Action item >>
A faithful copy is needed of the lines below from the one with "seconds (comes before" up to and including the one with "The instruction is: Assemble"; set it down with no pictures and no other lines.

Record set >>
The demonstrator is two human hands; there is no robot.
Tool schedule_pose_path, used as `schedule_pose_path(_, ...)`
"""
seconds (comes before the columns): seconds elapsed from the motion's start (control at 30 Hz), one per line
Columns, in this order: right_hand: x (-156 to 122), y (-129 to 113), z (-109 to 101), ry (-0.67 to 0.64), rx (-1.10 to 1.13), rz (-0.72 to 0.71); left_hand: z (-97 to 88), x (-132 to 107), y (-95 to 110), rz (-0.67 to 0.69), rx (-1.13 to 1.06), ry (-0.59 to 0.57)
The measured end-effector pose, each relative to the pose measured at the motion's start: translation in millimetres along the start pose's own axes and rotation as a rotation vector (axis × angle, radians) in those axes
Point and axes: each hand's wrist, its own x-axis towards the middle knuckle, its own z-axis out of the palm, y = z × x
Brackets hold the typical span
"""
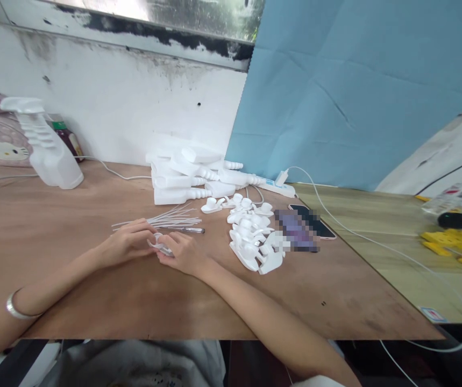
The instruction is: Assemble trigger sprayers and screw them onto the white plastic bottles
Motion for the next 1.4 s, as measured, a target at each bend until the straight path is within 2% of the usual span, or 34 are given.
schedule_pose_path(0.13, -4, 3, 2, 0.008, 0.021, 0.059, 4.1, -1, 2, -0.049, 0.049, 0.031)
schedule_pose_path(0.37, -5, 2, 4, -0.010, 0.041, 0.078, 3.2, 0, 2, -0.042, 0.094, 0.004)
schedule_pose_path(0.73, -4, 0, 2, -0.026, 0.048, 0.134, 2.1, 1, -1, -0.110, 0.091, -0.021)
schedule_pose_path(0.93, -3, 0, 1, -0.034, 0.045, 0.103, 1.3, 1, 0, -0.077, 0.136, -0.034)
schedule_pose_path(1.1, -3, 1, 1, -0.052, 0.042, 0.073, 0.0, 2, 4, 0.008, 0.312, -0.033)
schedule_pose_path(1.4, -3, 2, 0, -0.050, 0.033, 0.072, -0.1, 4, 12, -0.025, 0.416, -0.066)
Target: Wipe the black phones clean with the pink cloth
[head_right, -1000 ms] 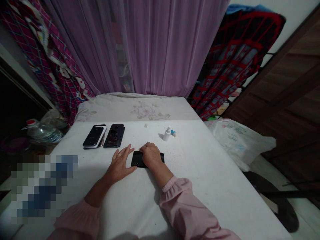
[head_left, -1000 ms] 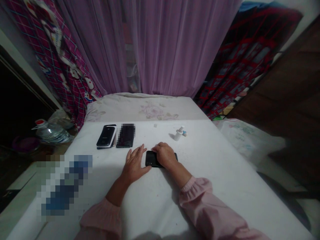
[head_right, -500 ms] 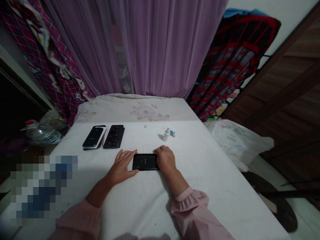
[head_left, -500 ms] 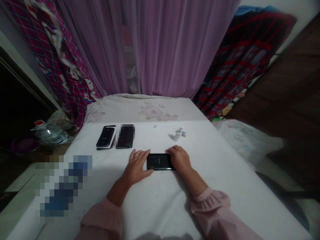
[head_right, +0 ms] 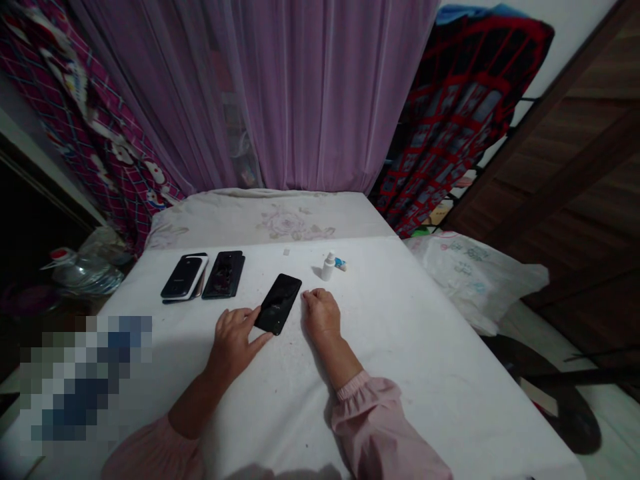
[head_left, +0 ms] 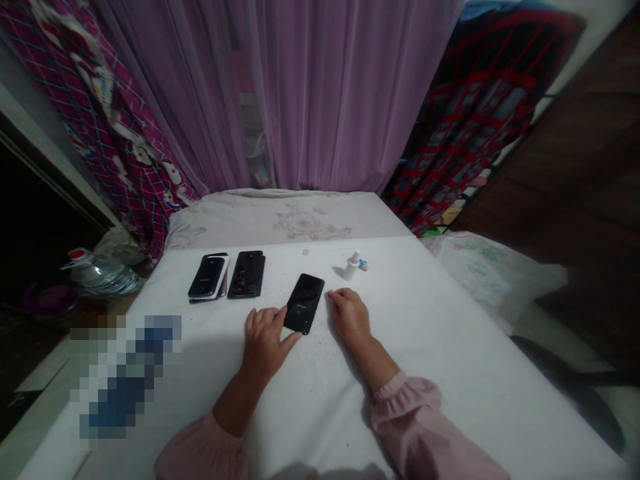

Solved exercise >>
seconds (comes before the columns): seconds elapsed from the motion's start (control at 30 Hz), one per line
Columns, in this order: right_hand: x (-156 to 122), y (-129 to 113), z (-109 to 101), ry (-0.67 to 0.64), rx (-1.10 to 1.13), rz (-0.72 to 0.71); left_hand: z (-97 to 88), x (-132 to 107), y (-95 to 110), rz (-0.67 to 0.69), rx (-1.13 to 1.06), ry (-0.59 to 0.57)
The measured end-effector pose, each relative to the pose measured at the motion's start: translation in millimetres along the start pose's own axes and rotation as a rotation vector (axis × angle, radians) in those axes
Point and axes: each hand's wrist, its own x-axis towards the middle knuckle, its own z-axis out of the palm, y = z × x
Brackets hold the typical span
"""
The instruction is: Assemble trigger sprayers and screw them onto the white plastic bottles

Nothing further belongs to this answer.